### Record extracts
- Opening Delimiter -

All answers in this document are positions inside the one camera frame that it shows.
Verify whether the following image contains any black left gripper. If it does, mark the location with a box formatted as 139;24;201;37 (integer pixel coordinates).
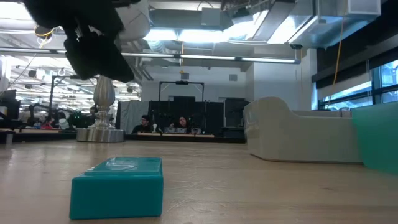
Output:
21;0;142;84

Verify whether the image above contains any grey plastic bin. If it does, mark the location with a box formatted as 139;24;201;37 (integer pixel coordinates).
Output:
242;96;364;165

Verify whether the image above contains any silver lamp with white shade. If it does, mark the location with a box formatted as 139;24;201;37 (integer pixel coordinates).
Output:
75;0;152;144

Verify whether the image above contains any person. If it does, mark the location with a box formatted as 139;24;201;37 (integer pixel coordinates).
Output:
130;114;154;135
88;105;98;125
57;111;70;130
169;115;192;129

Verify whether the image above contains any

- Closing Delimiter -

### The task
If a line of the entries holds the word "whether", copy it out.

### Output below
Verify whether the following image contains any black left gripper. If it does, mark the location with a box formatted as 139;24;201;37 (integer pixel coordinates).
Verify whether the image above contains any grey plastic bin. If it does, mark the location with a box formatted as 139;24;201;37 (integer pixel coordinates).
Verify whether the image above contains any silver lamp with white shade. If it does, mark the location with a box formatted as 139;24;201;37 (integer pixel coordinates).
Verify whether the image above contains any person. If it does, mark the location with a box formatted as 139;24;201;37 (integer pixel coordinates).
Verify whether the image above contains any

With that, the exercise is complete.